The Hill’s media reporter Joe Concha called for the White House to limit press corps briefings after Playboy reporter and CNN contributor Brian Karem got into a heated dispute with White House press secretary Sarah Sanders over the administration’s policy on separating migrant children from their parents at the border.
Sanders defended the policy as”enforcing the law.”
“You’re a parent, don’t you have any empathy for what these people are going through?” said Karem.
“They have less than you do. Seriously,” he added.
“I know you want more TV time, but,” Sanders responded just before Karem interrupted her saying that “it’s not about that.”
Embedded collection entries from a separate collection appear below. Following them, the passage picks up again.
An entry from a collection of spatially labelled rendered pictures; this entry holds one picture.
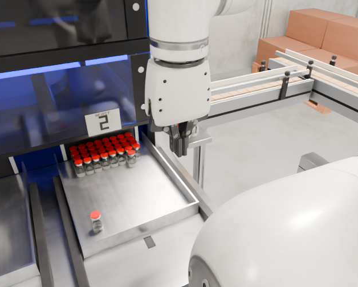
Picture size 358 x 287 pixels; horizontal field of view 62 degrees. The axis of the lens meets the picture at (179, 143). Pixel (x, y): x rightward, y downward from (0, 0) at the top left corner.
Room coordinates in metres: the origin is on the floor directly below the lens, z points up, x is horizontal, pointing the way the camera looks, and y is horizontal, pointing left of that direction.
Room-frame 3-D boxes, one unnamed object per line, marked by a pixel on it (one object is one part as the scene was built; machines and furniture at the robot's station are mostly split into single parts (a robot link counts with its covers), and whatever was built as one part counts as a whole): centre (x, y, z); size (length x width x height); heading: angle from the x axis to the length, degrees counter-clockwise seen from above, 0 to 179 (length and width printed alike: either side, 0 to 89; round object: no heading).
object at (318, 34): (3.29, -1.52, 0.36); 1.28 x 0.88 x 0.73; 28
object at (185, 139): (0.44, -0.02, 1.12); 0.03 x 0.03 x 0.07; 27
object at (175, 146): (0.43, 0.01, 1.12); 0.03 x 0.03 x 0.07; 27
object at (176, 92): (0.44, 0.00, 1.21); 0.10 x 0.07 x 0.11; 117
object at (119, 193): (0.57, 0.15, 0.90); 0.34 x 0.26 x 0.04; 27
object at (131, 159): (0.66, 0.13, 0.90); 0.02 x 0.02 x 0.05
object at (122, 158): (0.65, 0.19, 0.90); 0.18 x 0.02 x 0.05; 117
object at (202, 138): (0.84, -0.02, 0.87); 0.14 x 0.13 x 0.02; 27
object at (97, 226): (0.44, 0.17, 0.90); 0.02 x 0.02 x 0.04
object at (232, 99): (1.05, -0.21, 0.92); 0.69 x 0.15 x 0.16; 117
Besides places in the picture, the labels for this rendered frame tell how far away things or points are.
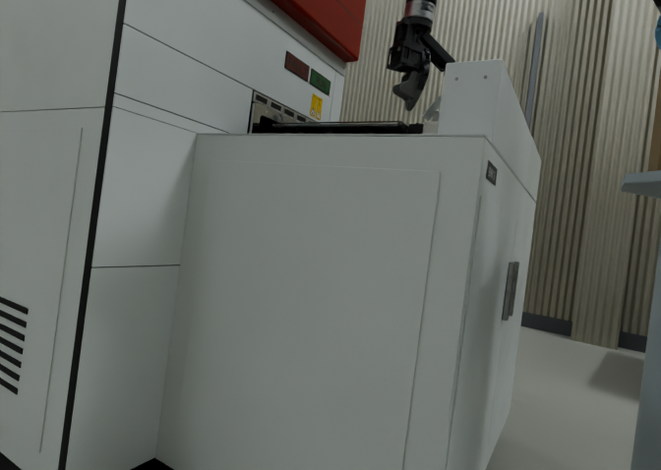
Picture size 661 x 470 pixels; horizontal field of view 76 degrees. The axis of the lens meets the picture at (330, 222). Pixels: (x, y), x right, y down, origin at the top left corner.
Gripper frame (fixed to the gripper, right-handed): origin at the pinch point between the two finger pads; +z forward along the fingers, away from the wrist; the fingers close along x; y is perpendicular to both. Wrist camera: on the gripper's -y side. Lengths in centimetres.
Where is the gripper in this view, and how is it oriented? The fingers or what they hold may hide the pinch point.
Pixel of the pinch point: (412, 106)
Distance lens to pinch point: 112.7
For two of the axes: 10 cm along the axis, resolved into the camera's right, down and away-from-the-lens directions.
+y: -9.2, -1.2, -3.8
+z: -1.5, 9.9, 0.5
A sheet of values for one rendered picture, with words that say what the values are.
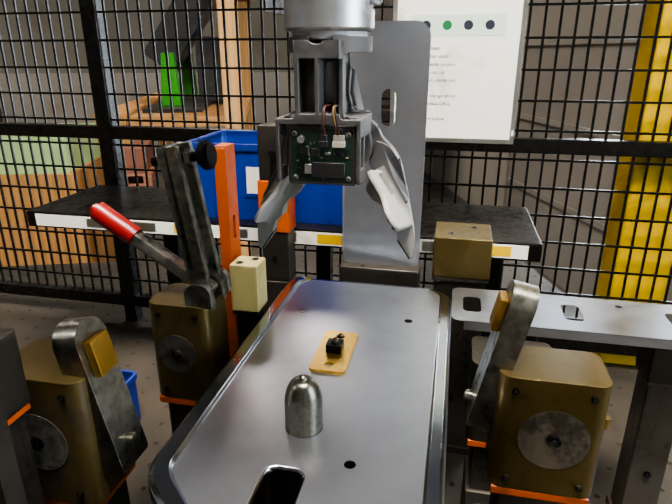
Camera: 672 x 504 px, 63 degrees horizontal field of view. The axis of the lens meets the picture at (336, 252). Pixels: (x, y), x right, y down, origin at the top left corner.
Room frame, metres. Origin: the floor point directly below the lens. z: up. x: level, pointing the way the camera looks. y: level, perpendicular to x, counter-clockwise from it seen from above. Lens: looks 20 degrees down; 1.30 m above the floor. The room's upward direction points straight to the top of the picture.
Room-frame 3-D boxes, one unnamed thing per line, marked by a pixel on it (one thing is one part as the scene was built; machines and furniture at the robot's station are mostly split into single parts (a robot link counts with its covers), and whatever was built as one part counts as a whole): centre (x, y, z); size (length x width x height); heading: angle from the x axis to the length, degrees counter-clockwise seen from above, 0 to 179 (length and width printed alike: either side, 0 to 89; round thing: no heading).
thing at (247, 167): (0.98, 0.09, 1.10); 0.30 x 0.17 x 0.13; 79
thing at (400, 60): (0.77, -0.07, 1.17); 0.12 x 0.01 x 0.34; 78
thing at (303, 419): (0.39, 0.03, 1.02); 0.03 x 0.03 x 0.07
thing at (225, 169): (0.64, 0.13, 0.95); 0.03 x 0.01 x 0.50; 168
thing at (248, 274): (0.62, 0.11, 0.88); 0.04 x 0.04 x 0.37; 78
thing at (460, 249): (0.75, -0.18, 0.88); 0.08 x 0.08 x 0.36; 78
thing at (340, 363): (0.51, 0.00, 1.01); 0.08 x 0.04 x 0.01; 168
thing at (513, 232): (0.98, 0.11, 1.02); 0.90 x 0.22 x 0.03; 78
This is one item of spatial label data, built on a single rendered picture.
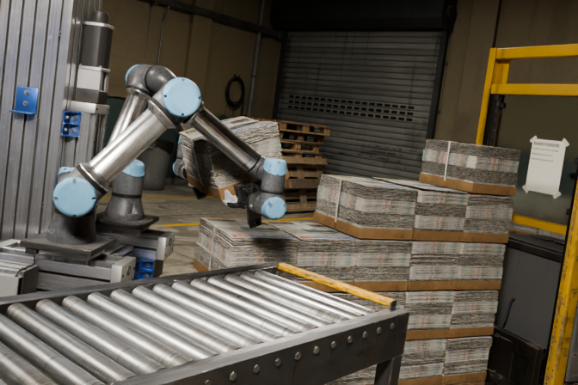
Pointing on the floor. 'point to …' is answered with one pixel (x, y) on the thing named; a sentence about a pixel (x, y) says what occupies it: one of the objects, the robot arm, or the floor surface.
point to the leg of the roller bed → (388, 371)
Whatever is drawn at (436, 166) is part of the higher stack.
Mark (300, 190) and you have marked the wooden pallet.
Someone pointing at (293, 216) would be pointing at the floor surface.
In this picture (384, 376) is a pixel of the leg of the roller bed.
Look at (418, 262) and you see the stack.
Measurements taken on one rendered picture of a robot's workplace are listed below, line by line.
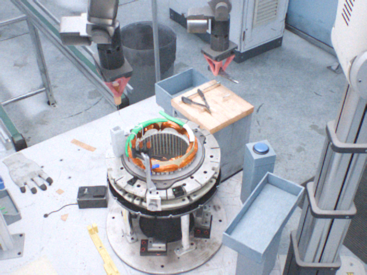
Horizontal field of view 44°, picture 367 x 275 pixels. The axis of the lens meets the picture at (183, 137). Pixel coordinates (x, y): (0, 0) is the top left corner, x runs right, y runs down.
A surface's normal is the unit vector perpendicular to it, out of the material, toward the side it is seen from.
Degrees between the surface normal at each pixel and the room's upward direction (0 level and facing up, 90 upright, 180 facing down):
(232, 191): 0
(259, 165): 90
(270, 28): 91
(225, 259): 0
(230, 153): 90
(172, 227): 0
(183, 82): 90
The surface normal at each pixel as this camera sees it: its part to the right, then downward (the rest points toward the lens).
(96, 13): -0.01, 0.91
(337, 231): -0.03, 0.66
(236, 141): 0.61, 0.52
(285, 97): -0.01, -0.75
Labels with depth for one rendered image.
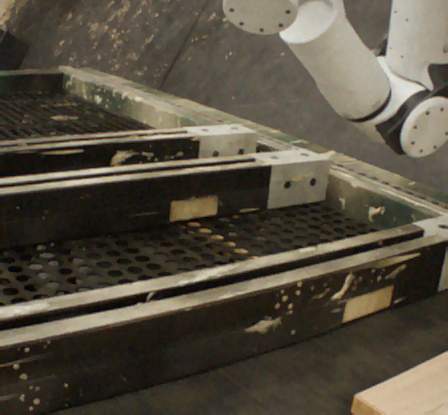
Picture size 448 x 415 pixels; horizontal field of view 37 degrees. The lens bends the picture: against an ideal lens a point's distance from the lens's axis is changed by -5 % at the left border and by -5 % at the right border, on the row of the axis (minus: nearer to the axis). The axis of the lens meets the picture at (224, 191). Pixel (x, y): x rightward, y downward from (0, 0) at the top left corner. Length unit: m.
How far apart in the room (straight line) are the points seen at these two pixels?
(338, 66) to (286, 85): 1.99
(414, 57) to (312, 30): 0.14
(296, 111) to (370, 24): 0.44
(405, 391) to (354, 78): 0.32
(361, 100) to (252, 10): 0.19
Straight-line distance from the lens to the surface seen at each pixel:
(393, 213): 1.04
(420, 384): 0.62
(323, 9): 0.69
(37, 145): 1.04
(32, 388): 0.53
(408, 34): 0.75
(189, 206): 0.96
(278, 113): 2.62
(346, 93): 0.72
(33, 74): 1.93
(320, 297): 0.68
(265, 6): 0.60
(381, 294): 0.76
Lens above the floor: 1.74
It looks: 42 degrees down
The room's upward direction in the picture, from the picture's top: 58 degrees counter-clockwise
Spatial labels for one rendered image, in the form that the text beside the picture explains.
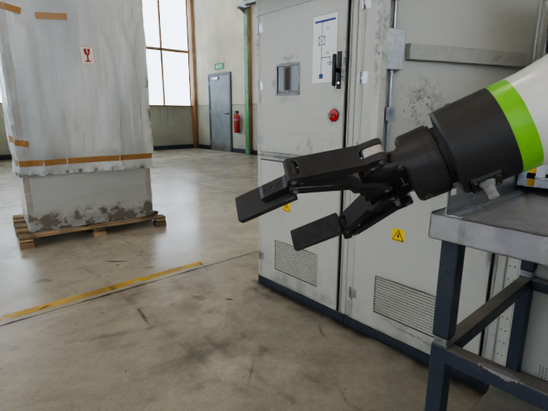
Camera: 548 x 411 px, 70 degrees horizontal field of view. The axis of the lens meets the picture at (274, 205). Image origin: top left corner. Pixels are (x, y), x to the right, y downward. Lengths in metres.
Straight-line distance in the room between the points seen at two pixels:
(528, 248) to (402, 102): 0.52
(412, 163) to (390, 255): 1.43
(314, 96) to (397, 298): 1.02
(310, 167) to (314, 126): 1.63
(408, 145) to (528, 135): 0.10
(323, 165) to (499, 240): 0.56
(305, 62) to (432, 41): 0.94
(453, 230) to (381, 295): 1.05
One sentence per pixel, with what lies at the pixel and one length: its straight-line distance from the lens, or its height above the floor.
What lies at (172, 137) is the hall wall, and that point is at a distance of 12.49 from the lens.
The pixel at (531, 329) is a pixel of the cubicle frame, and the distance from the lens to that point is 1.69.
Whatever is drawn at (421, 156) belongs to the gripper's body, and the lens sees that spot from 0.42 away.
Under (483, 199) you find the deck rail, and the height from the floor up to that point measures 0.85.
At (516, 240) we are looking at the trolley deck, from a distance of 0.88.
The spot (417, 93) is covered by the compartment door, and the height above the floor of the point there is 1.11.
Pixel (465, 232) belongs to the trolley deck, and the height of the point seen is 0.82.
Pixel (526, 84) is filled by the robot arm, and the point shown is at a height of 1.08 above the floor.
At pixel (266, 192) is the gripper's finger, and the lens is 0.41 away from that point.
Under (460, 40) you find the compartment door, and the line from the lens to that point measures 1.33.
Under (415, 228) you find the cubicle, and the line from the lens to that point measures 1.73.
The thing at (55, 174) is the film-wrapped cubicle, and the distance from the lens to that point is 3.70.
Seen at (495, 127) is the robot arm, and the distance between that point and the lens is 0.41.
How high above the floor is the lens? 1.06
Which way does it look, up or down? 13 degrees down
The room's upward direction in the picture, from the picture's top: straight up
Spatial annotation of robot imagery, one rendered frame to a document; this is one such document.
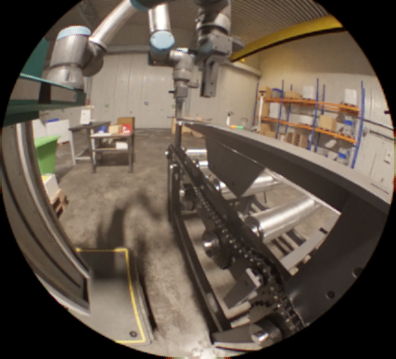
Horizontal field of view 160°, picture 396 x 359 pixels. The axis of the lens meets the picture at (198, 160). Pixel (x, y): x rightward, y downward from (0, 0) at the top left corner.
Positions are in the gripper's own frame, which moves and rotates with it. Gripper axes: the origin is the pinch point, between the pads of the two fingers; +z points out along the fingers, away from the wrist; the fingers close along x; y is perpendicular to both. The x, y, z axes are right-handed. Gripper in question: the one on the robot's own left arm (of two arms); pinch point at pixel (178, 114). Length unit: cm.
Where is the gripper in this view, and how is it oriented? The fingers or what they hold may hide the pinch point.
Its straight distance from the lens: 71.2
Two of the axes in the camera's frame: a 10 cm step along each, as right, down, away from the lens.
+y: -9.4, 0.2, -3.3
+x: 3.2, 3.3, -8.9
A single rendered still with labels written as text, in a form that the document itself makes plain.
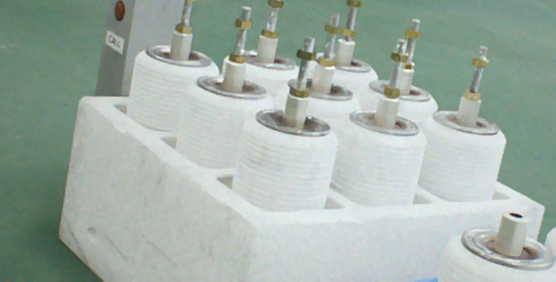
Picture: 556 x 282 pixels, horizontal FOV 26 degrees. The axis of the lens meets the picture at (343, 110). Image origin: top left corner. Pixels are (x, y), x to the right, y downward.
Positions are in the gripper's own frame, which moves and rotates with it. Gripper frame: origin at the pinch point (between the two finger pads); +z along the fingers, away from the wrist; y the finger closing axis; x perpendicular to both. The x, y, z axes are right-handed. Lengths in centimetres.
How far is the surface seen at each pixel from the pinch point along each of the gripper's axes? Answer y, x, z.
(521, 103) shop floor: 64, -106, 36
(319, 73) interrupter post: -12.3, 12.7, 8.6
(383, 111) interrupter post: -24.2, 12.6, 9.0
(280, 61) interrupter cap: -0.5, 9.7, 10.5
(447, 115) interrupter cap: -21.4, 0.7, 10.3
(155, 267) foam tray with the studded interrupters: -15.5, 31.1, 29.2
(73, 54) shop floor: 92, -9, 36
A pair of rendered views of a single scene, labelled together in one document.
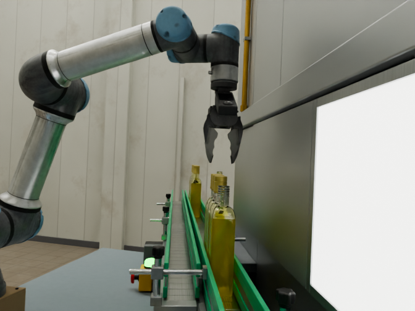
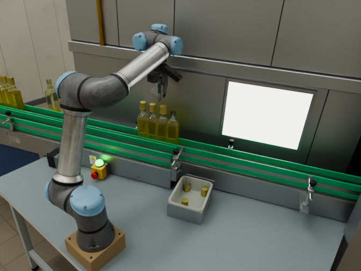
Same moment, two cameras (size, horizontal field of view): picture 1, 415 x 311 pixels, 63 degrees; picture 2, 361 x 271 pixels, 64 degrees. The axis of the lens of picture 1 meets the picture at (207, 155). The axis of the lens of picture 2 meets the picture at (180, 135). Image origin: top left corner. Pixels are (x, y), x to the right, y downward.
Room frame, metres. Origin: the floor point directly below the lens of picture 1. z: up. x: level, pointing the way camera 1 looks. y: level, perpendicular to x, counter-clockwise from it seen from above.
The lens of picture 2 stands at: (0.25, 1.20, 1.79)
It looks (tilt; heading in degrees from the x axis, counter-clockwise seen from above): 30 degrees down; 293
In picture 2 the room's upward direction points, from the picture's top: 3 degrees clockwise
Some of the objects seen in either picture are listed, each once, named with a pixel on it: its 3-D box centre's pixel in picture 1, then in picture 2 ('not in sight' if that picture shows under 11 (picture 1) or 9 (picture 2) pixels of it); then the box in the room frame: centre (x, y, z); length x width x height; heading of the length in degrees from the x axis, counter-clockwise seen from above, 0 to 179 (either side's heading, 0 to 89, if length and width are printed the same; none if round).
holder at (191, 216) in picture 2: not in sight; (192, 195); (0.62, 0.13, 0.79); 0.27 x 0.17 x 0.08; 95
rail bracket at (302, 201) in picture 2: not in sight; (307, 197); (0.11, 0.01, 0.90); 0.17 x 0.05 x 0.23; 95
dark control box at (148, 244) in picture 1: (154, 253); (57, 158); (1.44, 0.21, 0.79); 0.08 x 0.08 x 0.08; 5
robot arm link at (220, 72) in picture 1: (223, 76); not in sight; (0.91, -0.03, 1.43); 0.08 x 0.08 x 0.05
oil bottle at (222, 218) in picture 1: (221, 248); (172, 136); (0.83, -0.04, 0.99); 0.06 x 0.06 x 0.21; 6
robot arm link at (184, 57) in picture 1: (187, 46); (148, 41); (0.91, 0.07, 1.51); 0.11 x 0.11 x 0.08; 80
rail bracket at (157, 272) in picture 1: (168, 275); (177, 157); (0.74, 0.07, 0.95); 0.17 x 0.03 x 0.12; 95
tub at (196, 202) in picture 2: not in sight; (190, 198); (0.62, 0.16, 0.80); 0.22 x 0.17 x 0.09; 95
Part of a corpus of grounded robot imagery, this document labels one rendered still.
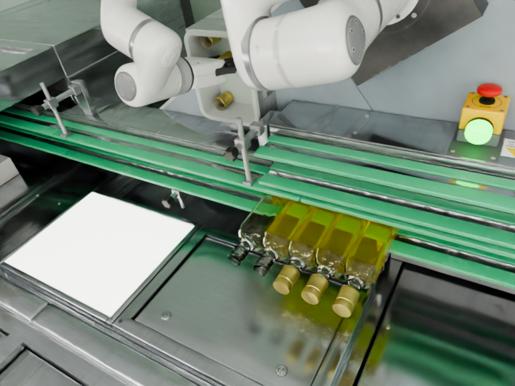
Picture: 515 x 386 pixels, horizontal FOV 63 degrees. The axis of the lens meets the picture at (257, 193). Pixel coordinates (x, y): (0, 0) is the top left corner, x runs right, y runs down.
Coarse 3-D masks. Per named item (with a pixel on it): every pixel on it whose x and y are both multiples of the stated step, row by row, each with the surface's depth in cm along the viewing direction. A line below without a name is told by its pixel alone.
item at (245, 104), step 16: (192, 32) 93; (208, 32) 91; (224, 32) 89; (192, 48) 98; (208, 48) 102; (224, 48) 101; (240, 80) 104; (208, 96) 107; (240, 96) 107; (256, 96) 96; (208, 112) 107; (224, 112) 107; (240, 112) 105; (256, 112) 98
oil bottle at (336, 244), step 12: (336, 216) 86; (348, 216) 86; (336, 228) 83; (348, 228) 83; (360, 228) 84; (324, 240) 81; (336, 240) 81; (348, 240) 80; (324, 252) 79; (336, 252) 79; (348, 252) 79; (324, 264) 78; (336, 264) 78; (336, 276) 79
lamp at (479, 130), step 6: (474, 120) 74; (480, 120) 74; (486, 120) 74; (468, 126) 74; (474, 126) 73; (480, 126) 73; (486, 126) 73; (492, 126) 74; (468, 132) 74; (474, 132) 74; (480, 132) 73; (486, 132) 73; (492, 132) 74; (468, 138) 75; (474, 138) 74; (480, 138) 74; (486, 138) 73
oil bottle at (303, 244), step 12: (312, 216) 87; (324, 216) 87; (300, 228) 85; (312, 228) 85; (324, 228) 84; (300, 240) 82; (312, 240) 82; (288, 252) 82; (300, 252) 81; (312, 252) 81; (312, 264) 82
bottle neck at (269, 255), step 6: (264, 252) 83; (270, 252) 83; (264, 258) 82; (270, 258) 82; (276, 258) 84; (258, 264) 81; (264, 264) 81; (270, 264) 82; (258, 270) 83; (264, 270) 81
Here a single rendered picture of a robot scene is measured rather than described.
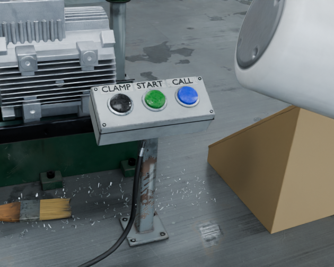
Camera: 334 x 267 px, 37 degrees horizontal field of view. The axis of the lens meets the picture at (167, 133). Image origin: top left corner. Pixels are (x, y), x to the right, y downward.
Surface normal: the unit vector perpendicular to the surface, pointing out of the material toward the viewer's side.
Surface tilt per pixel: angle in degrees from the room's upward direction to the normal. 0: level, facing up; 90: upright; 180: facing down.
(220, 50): 0
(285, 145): 90
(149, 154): 90
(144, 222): 90
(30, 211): 0
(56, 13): 90
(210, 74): 0
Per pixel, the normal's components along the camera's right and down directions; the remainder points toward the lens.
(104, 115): 0.22, -0.48
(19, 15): 0.33, 0.52
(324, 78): 0.00, 0.65
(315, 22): 0.23, 0.08
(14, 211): 0.06, -0.85
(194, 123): 0.26, 0.87
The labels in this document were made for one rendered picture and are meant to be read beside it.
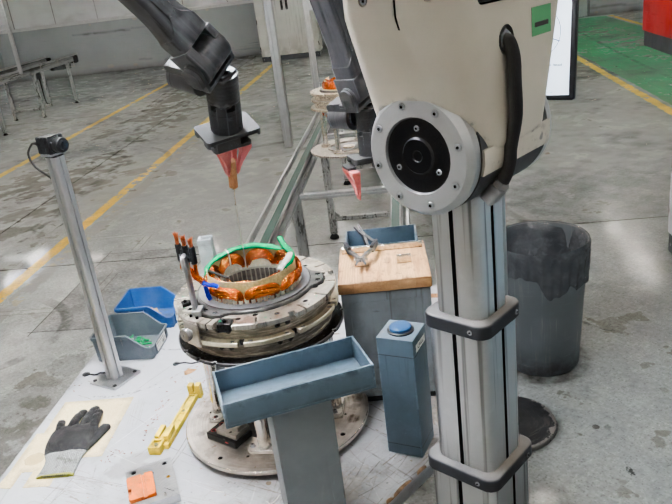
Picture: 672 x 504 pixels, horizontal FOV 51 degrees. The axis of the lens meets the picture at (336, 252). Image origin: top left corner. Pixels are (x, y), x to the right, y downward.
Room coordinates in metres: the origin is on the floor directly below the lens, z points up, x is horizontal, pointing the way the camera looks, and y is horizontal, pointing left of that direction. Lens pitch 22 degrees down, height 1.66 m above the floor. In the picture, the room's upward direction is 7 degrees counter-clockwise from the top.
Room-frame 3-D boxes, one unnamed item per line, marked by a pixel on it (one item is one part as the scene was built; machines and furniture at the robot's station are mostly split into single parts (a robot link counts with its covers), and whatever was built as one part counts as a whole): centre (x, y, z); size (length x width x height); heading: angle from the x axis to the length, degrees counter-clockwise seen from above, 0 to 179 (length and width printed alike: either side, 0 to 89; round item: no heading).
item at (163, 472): (1.11, 0.40, 0.79); 0.12 x 0.09 x 0.02; 17
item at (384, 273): (1.40, -0.10, 1.05); 0.20 x 0.19 x 0.02; 175
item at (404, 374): (1.15, -0.10, 0.91); 0.07 x 0.07 x 0.25; 62
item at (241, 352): (1.29, 0.17, 1.05); 0.29 x 0.29 x 0.06
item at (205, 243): (1.36, 0.26, 1.14); 0.03 x 0.03 x 0.09; 89
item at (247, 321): (1.29, 0.17, 1.09); 0.32 x 0.32 x 0.01
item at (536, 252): (2.62, -0.82, 0.39); 0.39 x 0.39 x 0.35
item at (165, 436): (1.32, 0.39, 0.80); 0.22 x 0.04 x 0.03; 166
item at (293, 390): (1.01, 0.10, 0.92); 0.25 x 0.11 x 0.28; 104
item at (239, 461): (1.29, 0.17, 0.80); 0.39 x 0.39 x 0.01
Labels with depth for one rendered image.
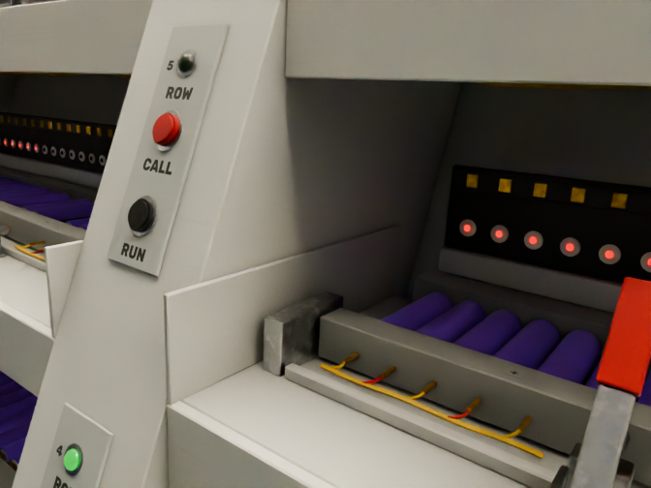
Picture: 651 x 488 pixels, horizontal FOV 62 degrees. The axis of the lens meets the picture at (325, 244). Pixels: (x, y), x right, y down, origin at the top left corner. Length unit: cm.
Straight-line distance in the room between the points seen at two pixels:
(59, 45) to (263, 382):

Concha mentioned that former Clinton and Bush press secretaries Mike McCurry and Ari Fleischer agreed on the need . for limits when they said “we need to take live TV cameras out of these press briefings because obviously these people are doing this to go viral and they want the attention. And they play into President Trump’s argument by the way that this is not only a negative press but a hostile press as well.”
“And then I would even go one step further,” Concha continued. “I would say the White House press corps only gets one day, they get Mondays. You put business reporters in there on Tuesday, so we have more questions about the economy, jobs, things that people care about. Wednesdays go to the foreign press, and that’s it.”
“That would get us a lot more answers and information than the grandstanding we’re seeing,” Concha added.
The demand to cover the White House press briefings since Trump took office has exploded and resulted in a number of outlets that had rarely attended the briefings in the past to gain access via day passes. This has led to lesser-known reporters such as Karem as well as more well-known reporters such as CNN’s Jim Acosta turning the briefings into shouting matches in an attempt to gain more television time while trying to embarrass the Trump administration.